• _Task description_: The full listing, word for word and free of images, is the expected result.

• _Data excerpt_:
╔══

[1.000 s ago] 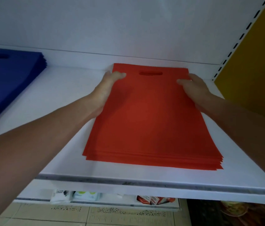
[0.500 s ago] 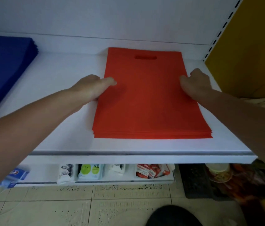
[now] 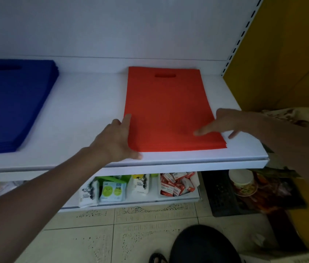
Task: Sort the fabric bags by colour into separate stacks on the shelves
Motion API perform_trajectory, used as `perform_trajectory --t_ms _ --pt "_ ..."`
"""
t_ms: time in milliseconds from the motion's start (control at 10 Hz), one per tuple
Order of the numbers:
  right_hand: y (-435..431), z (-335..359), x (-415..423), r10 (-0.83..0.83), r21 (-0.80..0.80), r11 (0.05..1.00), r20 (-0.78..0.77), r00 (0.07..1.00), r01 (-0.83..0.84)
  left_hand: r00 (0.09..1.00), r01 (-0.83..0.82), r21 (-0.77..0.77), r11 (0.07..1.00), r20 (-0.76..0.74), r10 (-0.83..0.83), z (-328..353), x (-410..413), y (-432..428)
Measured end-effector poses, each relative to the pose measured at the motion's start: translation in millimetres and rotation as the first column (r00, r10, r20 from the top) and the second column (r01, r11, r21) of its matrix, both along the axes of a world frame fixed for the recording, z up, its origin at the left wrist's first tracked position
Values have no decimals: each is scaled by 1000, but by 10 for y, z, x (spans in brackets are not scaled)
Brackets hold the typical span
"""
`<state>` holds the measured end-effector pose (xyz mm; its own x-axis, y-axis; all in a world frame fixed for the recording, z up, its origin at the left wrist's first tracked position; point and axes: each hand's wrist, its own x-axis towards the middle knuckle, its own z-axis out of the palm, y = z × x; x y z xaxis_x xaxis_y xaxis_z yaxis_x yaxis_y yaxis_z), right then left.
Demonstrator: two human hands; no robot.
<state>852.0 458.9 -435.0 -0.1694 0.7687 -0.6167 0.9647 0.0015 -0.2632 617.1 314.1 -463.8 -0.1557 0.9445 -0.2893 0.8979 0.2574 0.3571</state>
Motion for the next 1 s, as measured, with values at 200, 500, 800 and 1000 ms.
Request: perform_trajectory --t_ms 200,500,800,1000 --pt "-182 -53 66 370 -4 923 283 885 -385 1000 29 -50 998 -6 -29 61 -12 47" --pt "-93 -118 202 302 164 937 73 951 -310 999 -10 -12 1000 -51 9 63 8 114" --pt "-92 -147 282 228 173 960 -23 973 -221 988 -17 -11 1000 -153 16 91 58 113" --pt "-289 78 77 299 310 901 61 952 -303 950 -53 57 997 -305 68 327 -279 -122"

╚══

• _Answer for the task_:
[1.000 s ago] 
[0.500 s ago] 
[now] 
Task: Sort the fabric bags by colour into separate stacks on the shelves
Motion API perform_trajectory, used as `perform_trajectory --t_ms _ --pt "_ ..."`
"""
t_ms: time in milliseconds from the motion's start (control at 10 Hz), one per tuple
Order of the numbers:
  right_hand: y (-435..431), z (-335..359), x (-415..423), r10 (-0.83..0.83), r21 (-0.80..0.80), r11 (0.05..1.00), r20 (-0.78..0.77), r00 (0.07..1.00), r01 (-0.83..0.84)
  left_hand: r00 (0.09..1.00), r01 (-0.83..0.82), r21 (-0.77..0.77), r11 (0.07..1.00), r20 (-0.76..0.74), r10 (-0.83..0.83), z (-328..353), x (-410..413), y (-432..428)
Measured end-effector poses, each relative to the pose measured at the motion's start: translation in millimetres and rotation as the first column (r00, r10, r20 from the top) and the second column (r01, r11, r21) of its matrix, both along the axes of a world frame fixed for the recording, z up, its origin at the left wrist's first tracked position
Values have no decimals: each is scaled by 1000, but by 10 for y, z, x (spans in brackets are not scaled)
Brackets hold the typical span
"""
`<state>` holds the measured end-effector pose (xyz mm; its own x-axis, y-axis; all in a world frame fixed for the recording, z up, its origin at the left wrist's first tracked position; point and axes: each hand's wrist, its own x-axis towards the middle knuckle, its own z-axis out of the palm, y = z × x; x y z xaxis_x xaxis_y xaxis_z yaxis_x yaxis_y yaxis_z), right then left.
Demonstrator: two human hands; no robot.
<state>852.0 458.9 -435.0 -0.1694 0.7687 -0.6167 0.9647 0.0015 -0.2632 617.1 314.1 -463.8 -0.1557 0.9445 -0.2893 0.8979 0.2574 0.3571</state>
Motion for the next 1 s, as measured, with values at 200, 500, 800 and 1000 ms.
Request: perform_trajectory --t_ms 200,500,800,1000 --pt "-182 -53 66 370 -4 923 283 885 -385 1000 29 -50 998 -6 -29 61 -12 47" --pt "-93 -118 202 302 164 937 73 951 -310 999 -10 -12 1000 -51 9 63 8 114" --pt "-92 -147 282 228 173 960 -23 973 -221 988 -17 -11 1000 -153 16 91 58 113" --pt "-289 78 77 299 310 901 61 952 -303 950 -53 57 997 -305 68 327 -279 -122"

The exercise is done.